Caitlin McGarry | April 27, 2015
Apple Watch is a health-monitoring machine. The device can count your steps, measure your heart rate, and tap your wrist to remind you to stand up, all on its own. But third-party app developers aim to take the Watch to the next level with unique apps that help you take action to improve your health, straight from your wrist.

Clue

Apple has taken a lot of heat for not including period-tracking, a vital component of women's health, in HealthKit. But Clue CEO Ida Tin thinks apps like hers are more equipped to help women track periods because they emphasize qualitative over quantitative data. Clue's new Apple Watch app will help women get a full overview of their cycles and see pretty quickly where they are during the month. Tin told Macworld that while the phone "is still the best place to enter data, the Watch is where you access your data."

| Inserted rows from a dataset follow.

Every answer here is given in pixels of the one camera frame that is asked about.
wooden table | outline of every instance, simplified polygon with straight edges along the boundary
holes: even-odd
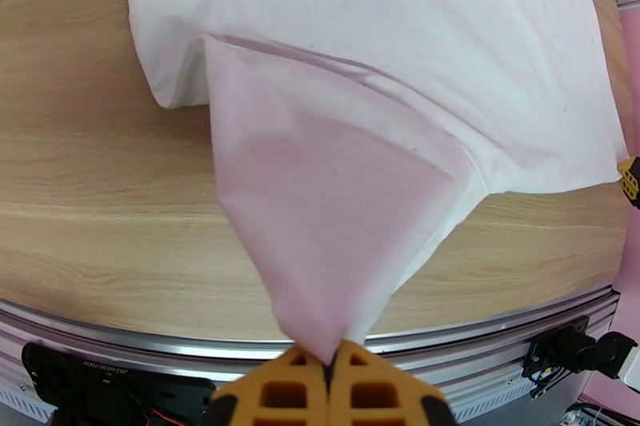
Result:
[[[618,14],[595,1],[630,138]],[[0,297],[143,332],[281,337],[216,199],[207,110],[155,104],[126,0],[0,0]],[[477,320],[607,281],[628,211],[616,185],[488,198],[375,331]]]

pink background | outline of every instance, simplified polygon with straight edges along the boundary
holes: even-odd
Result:
[[[635,147],[640,148],[640,7],[621,12],[635,92]],[[615,281],[622,294],[613,329],[640,342],[640,211],[632,211],[622,267]],[[640,395],[602,374],[593,374],[585,394],[595,402],[640,419]]]

black mount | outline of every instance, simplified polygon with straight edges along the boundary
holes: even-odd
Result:
[[[144,426],[153,409],[196,424],[215,390],[207,379],[85,360],[34,343],[22,349],[22,363],[38,397],[58,408],[53,426]]]
[[[638,344],[618,332],[608,332],[599,340],[586,335],[589,317],[579,317],[568,324],[544,332],[531,341],[522,376],[534,375],[549,368],[573,373],[595,370],[618,379],[629,352]]]

black cable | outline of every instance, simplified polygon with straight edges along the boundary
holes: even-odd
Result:
[[[552,379],[549,379],[549,381],[547,381],[546,383],[540,384],[537,388],[529,392],[530,396],[534,399],[538,399],[542,394],[545,394],[548,391],[550,391],[552,388],[560,384],[563,380],[565,380],[568,376],[570,376],[573,373],[570,370],[566,370],[566,372],[562,374],[562,371],[565,371],[564,368],[560,368],[559,371],[560,372],[557,375],[554,374],[554,377],[557,377],[557,379],[554,380],[552,378]]]
[[[592,409],[594,411],[600,411],[607,414],[612,420],[616,420],[617,422],[624,424],[624,426],[640,426],[640,420],[634,419],[630,416],[622,414],[621,412],[613,411],[611,409],[603,408],[601,406],[597,406],[596,404],[588,403],[588,402],[578,402],[570,406],[566,411],[579,411],[580,409]]]
[[[550,373],[546,377],[542,377],[542,374],[545,371],[541,370],[540,373],[538,374],[538,378],[537,379],[534,379],[533,377],[528,377],[528,379],[531,382],[533,382],[534,384],[536,384],[536,385],[549,384],[553,379],[555,379],[557,376],[559,376],[562,373],[563,370],[564,370],[564,368],[557,367],[552,373]]]

wrinkled fabric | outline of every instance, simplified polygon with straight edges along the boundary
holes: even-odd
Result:
[[[210,104],[220,202],[325,362],[486,195],[627,157],[592,0],[129,3],[158,104]]]

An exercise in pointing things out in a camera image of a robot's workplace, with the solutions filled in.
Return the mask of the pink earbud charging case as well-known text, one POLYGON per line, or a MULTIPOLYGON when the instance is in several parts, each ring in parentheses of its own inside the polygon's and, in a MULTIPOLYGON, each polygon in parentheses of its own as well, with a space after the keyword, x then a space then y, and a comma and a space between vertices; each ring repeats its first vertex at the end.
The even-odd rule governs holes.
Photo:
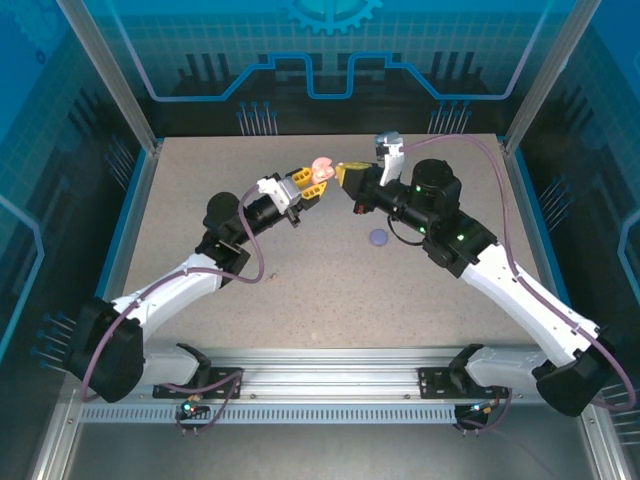
POLYGON ((333 161, 328 157, 318 157, 311 164, 311 182, 314 185, 328 181, 335 175, 333 161))

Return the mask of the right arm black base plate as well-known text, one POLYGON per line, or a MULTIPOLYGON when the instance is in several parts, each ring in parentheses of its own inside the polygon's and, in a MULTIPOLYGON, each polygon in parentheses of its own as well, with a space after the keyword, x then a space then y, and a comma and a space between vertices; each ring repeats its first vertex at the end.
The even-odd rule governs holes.
POLYGON ((505 387, 480 386, 468 375, 460 381, 448 367, 423 367, 417 370, 418 388, 423 400, 506 400, 505 387))

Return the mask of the aluminium mounting beam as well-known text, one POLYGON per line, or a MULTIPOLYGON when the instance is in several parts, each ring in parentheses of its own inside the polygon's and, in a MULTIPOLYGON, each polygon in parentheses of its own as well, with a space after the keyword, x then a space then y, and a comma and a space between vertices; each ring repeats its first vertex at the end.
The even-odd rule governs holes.
MULTIPOLYGON (((239 367, 221 382, 232 380, 227 395, 235 399, 310 400, 423 400, 417 370, 448 367, 464 349, 210 349, 199 351, 211 367, 239 367)), ((532 353, 531 348, 502 348, 532 353)), ((538 393, 514 390, 536 399, 538 393)))

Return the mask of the aluminium and blue side rail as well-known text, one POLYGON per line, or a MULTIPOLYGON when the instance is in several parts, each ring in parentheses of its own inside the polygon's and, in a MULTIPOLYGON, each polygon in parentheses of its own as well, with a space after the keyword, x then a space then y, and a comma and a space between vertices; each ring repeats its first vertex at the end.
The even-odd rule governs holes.
POLYGON ((102 300, 123 295, 162 146, 142 150, 136 161, 95 291, 102 300))
POLYGON ((520 153, 500 148, 518 213, 532 250, 539 279, 519 266, 512 274, 500 305, 512 315, 556 367, 568 365, 591 346, 595 324, 572 307, 529 173, 520 153))

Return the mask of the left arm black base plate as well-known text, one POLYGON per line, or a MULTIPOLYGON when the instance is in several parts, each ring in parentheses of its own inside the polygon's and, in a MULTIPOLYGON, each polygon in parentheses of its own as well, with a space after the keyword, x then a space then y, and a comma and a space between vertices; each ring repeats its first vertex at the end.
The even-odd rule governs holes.
MULTIPOLYGON (((219 383, 222 380, 226 379, 228 376, 239 372, 240 374, 244 373, 244 370, 239 367, 211 367, 207 373, 203 371, 196 372, 194 377, 189 380, 186 384, 181 385, 181 388, 186 389, 197 389, 208 387, 214 383, 219 383)), ((209 390, 207 392, 201 393, 203 399, 216 399, 223 400, 226 395, 229 393, 232 387, 232 380, 221 384, 216 389, 209 390)), ((187 394, 178 392, 174 389, 167 388, 164 385, 154 385, 152 391, 152 397, 155 399, 185 399, 187 394)))

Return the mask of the aluminium frame post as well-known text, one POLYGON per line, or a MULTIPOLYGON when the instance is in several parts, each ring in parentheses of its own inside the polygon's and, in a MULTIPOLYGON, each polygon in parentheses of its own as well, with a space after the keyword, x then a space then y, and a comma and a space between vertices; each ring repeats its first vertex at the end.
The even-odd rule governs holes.
POLYGON ((55 1, 136 140, 148 154, 154 155, 158 148, 156 136, 83 0, 55 1))
POLYGON ((513 155, 519 147, 601 2, 576 0, 507 131, 506 154, 513 155))

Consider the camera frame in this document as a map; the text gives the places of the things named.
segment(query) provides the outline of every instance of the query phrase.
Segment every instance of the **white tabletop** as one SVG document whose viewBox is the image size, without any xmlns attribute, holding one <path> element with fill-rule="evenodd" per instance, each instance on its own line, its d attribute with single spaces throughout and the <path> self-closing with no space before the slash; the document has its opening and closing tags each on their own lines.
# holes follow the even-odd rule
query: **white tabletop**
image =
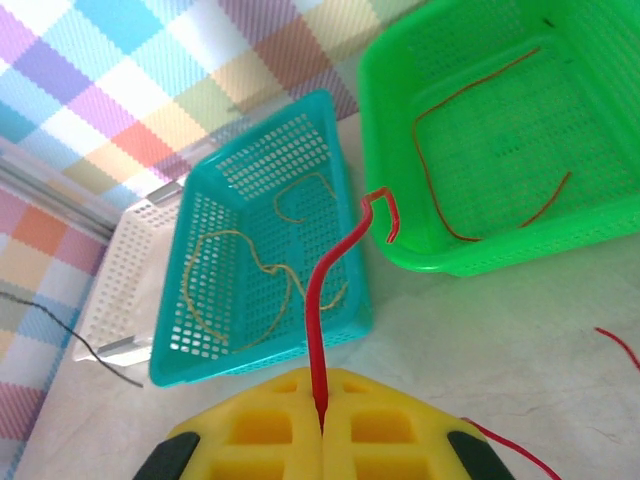
<svg viewBox="0 0 640 480">
<path fill-rule="evenodd" d="M 340 123 L 363 193 L 360 119 Z M 538 455 L 564 479 L 637 479 L 640 374 L 601 326 L 640 351 L 640 236 L 478 277 L 418 274 L 364 241 L 375 328 L 331 350 L 330 366 L 367 375 L 468 416 Z M 67 355 L 16 478 L 126 479 L 177 423 L 305 364 L 140 390 Z M 145 378 L 146 365 L 131 367 Z M 517 478 L 546 478 L 503 447 Z"/>
</svg>

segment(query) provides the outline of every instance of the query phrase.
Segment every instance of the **plaid cloth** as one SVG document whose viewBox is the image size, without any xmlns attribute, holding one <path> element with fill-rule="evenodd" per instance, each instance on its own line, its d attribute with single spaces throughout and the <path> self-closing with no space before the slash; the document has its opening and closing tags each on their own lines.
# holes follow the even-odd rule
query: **plaid cloth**
<svg viewBox="0 0 640 480">
<path fill-rule="evenodd" d="M 103 242 L 0 187 L 0 290 L 73 327 Z M 40 310 L 0 298 L 0 478 L 11 478 L 70 335 Z"/>
<path fill-rule="evenodd" d="M 0 154 L 118 214 L 269 102 L 331 91 L 357 111 L 362 49 L 421 0 L 0 0 Z M 0 189 L 0 288 L 77 320 L 104 245 Z M 68 335 L 0 318 L 0 478 L 13 475 Z"/>
<path fill-rule="evenodd" d="M 357 111 L 360 52 L 418 3 L 2 0 L 4 149 L 121 211 L 188 171 L 182 149 L 272 99 L 327 88 L 339 118 Z"/>
</svg>

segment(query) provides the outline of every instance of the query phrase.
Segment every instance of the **black cable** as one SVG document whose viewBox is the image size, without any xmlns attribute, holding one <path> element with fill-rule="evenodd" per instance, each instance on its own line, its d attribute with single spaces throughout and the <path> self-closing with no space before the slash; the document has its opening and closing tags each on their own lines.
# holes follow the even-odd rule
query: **black cable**
<svg viewBox="0 0 640 480">
<path fill-rule="evenodd" d="M 130 383 L 131 385 L 134 385 L 136 387 L 142 388 L 142 384 L 140 382 L 136 382 L 135 380 L 132 380 L 131 378 L 127 377 L 126 375 L 123 375 L 122 373 L 120 373 L 119 371 L 117 371 L 115 368 L 113 368 L 111 365 L 109 365 L 107 362 L 105 362 L 104 360 L 102 360 L 98 354 L 93 350 L 93 348 L 91 348 L 91 345 L 89 345 L 89 343 L 82 338 L 80 335 L 78 335 L 76 332 L 73 331 L 73 329 L 67 327 L 64 323 L 62 323 L 62 321 L 56 317 L 51 310 L 49 310 L 47 307 L 45 307 L 44 305 L 40 305 L 39 303 L 36 302 L 31 302 L 29 300 L 24 300 L 20 297 L 15 296 L 12 293 L 9 292 L 3 292 L 2 290 L 0 290 L 0 297 L 2 298 L 6 298 L 7 300 L 10 300 L 12 302 L 15 303 L 19 303 L 21 305 L 28 305 L 30 307 L 36 307 L 37 309 L 43 311 L 44 313 L 46 313 L 49 318 L 51 318 L 51 320 L 53 320 L 54 322 L 56 322 L 58 325 L 60 325 L 63 329 L 65 329 L 67 332 L 69 332 L 71 335 L 73 335 L 75 338 L 77 338 L 80 342 L 82 342 L 82 344 L 87 347 L 87 350 L 89 350 L 89 353 L 91 355 L 93 355 L 93 357 L 98 361 L 98 363 L 100 365 L 102 365 L 104 368 L 106 368 L 107 370 L 109 370 L 111 373 L 113 373 L 114 375 L 120 377 L 122 380 L 124 380 L 125 382 Z"/>
</svg>

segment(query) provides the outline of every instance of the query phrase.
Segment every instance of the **green basket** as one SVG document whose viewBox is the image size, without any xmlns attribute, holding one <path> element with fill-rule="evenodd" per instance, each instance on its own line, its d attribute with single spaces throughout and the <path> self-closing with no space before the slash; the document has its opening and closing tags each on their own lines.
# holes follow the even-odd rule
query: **green basket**
<svg viewBox="0 0 640 480">
<path fill-rule="evenodd" d="M 458 240 L 413 122 L 536 48 L 418 123 L 443 214 L 484 239 Z M 372 231 L 397 265 L 474 275 L 640 230 L 637 0 L 433 0 L 368 49 L 359 84 L 367 189 L 389 186 L 402 220 L 387 244 L 377 206 Z"/>
</svg>

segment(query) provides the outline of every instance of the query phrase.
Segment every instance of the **red string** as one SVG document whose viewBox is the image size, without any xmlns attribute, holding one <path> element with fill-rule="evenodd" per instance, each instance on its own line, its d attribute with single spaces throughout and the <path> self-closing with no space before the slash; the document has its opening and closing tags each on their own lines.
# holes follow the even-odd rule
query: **red string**
<svg viewBox="0 0 640 480">
<path fill-rule="evenodd" d="M 514 60 L 511 63 L 509 63 L 508 65 L 505 65 L 500 70 L 498 70 L 496 72 L 493 72 L 492 74 L 487 75 L 484 78 L 476 80 L 473 83 L 470 83 L 469 85 L 461 88 L 460 90 L 458 90 L 457 92 L 453 93 L 452 95 L 449 95 L 447 98 L 445 98 L 443 101 L 441 101 L 437 105 L 435 105 L 435 106 L 431 107 L 430 109 L 422 112 L 413 121 L 413 126 L 411 128 L 411 135 L 413 136 L 413 143 L 416 146 L 416 150 L 418 151 L 418 156 L 420 157 L 420 162 L 422 163 L 422 169 L 424 170 L 424 175 L 425 175 L 425 177 L 427 179 L 427 186 L 429 187 L 429 192 L 431 193 L 431 199 L 433 201 L 433 205 L 434 205 L 434 207 L 436 209 L 436 212 L 438 213 L 438 217 L 440 217 L 440 221 L 442 222 L 444 227 L 447 229 L 447 231 L 451 235 L 453 235 L 455 238 L 457 238 L 459 240 L 463 240 L 465 242 L 479 242 L 479 241 L 481 241 L 483 239 L 482 238 L 478 238 L 478 237 L 467 237 L 465 235 L 461 235 L 458 232 L 456 232 L 453 229 L 453 227 L 451 226 L 451 224 L 449 224 L 449 222 L 447 221 L 447 219 L 446 219 L 446 217 L 444 215 L 444 212 L 442 211 L 442 206 L 440 205 L 440 202 L 438 201 L 438 196 L 436 195 L 436 191 L 435 191 L 435 188 L 433 186 L 433 180 L 431 178 L 431 173 L 429 172 L 429 167 L 427 166 L 427 161 L 426 161 L 426 159 L 424 157 L 424 154 L 422 153 L 422 148 L 420 148 L 420 141 L 418 140 L 418 123 L 424 117 L 426 117 L 427 115 L 429 115 L 433 111 L 445 106 L 447 103 L 449 103 L 454 98 L 462 95 L 463 93 L 465 93 L 468 90 L 471 90 L 474 87 L 477 87 L 478 85 L 481 85 L 481 84 L 483 84 L 485 82 L 488 82 L 489 80 L 492 80 L 492 79 L 502 75 L 504 72 L 506 72 L 510 68 L 516 66 L 517 64 L 519 64 L 523 60 L 526 60 L 527 58 L 535 55 L 539 51 L 540 51 L 539 47 L 538 48 L 534 48 L 529 53 L 523 55 L 520 58 L 517 58 L 516 60 Z M 562 189 L 564 188 L 564 186 L 566 185 L 566 183 L 567 183 L 567 181 L 569 180 L 570 177 L 571 177 L 571 172 L 568 172 L 564 176 L 564 178 L 562 179 L 560 184 L 558 185 L 558 188 L 556 188 L 556 190 L 553 193 L 553 195 L 551 196 L 551 198 L 531 218 L 529 218 L 522 225 L 520 225 L 520 228 L 527 227 L 530 224 L 532 224 L 533 222 L 535 222 L 542 214 L 544 214 L 549 209 L 549 207 L 551 207 L 551 205 L 553 205 L 553 203 L 558 198 L 558 195 L 560 195 L 560 192 L 562 192 Z"/>
<path fill-rule="evenodd" d="M 305 301 L 305 318 L 307 326 L 307 342 L 309 343 L 309 363 L 311 366 L 311 387 L 313 398 L 318 410 L 320 428 L 324 426 L 324 415 L 329 403 L 329 389 L 327 386 L 327 366 L 324 358 L 324 345 L 322 343 L 322 325 L 320 323 L 320 297 L 322 295 L 322 284 L 331 266 L 338 261 L 347 251 L 349 251 L 364 236 L 371 222 L 373 222 L 373 211 L 371 202 L 385 197 L 391 210 L 391 232 L 387 237 L 387 242 L 395 240 L 400 229 L 400 217 L 396 201 L 391 190 L 382 187 L 373 193 L 366 194 L 360 205 L 362 207 L 362 218 L 358 225 L 343 238 L 335 247 L 320 259 L 313 269 L 309 286 L 307 287 L 307 298 Z"/>
<path fill-rule="evenodd" d="M 620 345 L 624 349 L 624 351 L 627 352 L 627 355 L 629 355 L 629 358 L 631 359 L 633 365 L 638 369 L 638 371 L 640 371 L 640 360 L 638 360 L 638 357 L 629 345 L 627 345 L 620 337 L 605 330 L 604 328 L 596 327 L 594 328 L 594 330 L 599 334 L 604 335 L 605 337 L 609 337 L 611 340 Z"/>
<path fill-rule="evenodd" d="M 480 432 L 487 438 L 490 438 L 493 441 L 496 441 L 498 443 L 500 443 L 501 445 L 504 445 L 507 448 L 510 448 L 511 450 L 513 450 L 516 453 L 519 453 L 520 455 L 522 455 L 524 458 L 526 458 L 527 460 L 529 460 L 530 462 L 534 463 L 536 466 L 538 466 L 540 469 L 542 469 L 542 471 L 544 471 L 544 473 L 546 473 L 549 478 L 552 478 L 553 480 L 562 480 L 560 478 L 560 475 L 558 475 L 556 472 L 554 472 L 551 467 L 549 465 L 547 465 L 546 463 L 544 463 L 542 460 L 540 460 L 538 457 L 536 457 L 533 453 L 531 453 L 529 450 L 527 450 L 526 448 L 518 445 L 515 442 L 512 442 L 511 440 L 504 438 L 500 435 L 498 435 L 497 433 L 492 432 L 491 430 L 478 425 L 476 422 L 474 422 L 473 420 L 463 417 L 462 420 L 469 422 L 471 425 L 473 425 L 474 427 L 476 427 L 478 430 L 480 430 Z"/>
</svg>

Clue already knows when you're PMSing, when you're ovulating, and every other symptom or mood you experience throughout the month, because you've given it that information. Now it's right on your wrist.

"We think it's a pretty interesting platform for what we do because it's this very intimate platform where you can get this very fast understanding of where you are in your cycle," Tin said.

Apple may have blinders on when it comes to periods, but Clue and other women's health apps get the job done without HealthKit's help.

BACtrack

A slew of smart breathalyzers are currently on the market. They pair with your iPhone to tell you just how drunk you are. We've tested them before, and some are worth the money. But those blood-alcohol content testers might be worth even more if their results showed up on your wrist — then you really can't escape the fact that you've had too many beers.

The new BACtrack app for Apple Watch pairs with both of BACtrack's smart breathalyzers to let you start a BAC test without drunkenly digging for your phone. You can also set a reminder for the Watch to notify you 15 minutes after your last BAC test so you can test yourself again when the alcohol has disappeared from your mouth (which will give a wildly inaccurate reading). When you sober up, take a look at past readings to figure out the effect alcohol is having on your body.

Developers are already using Apple Watch to deliver more than just basic health information, and they don't even have access to the Watch's sensors yet. Expect the next generation of health apps to give you even more of the data you need to take charge of your body. For now, you can get all of these apps in the Watch App Store, which launched Thursday.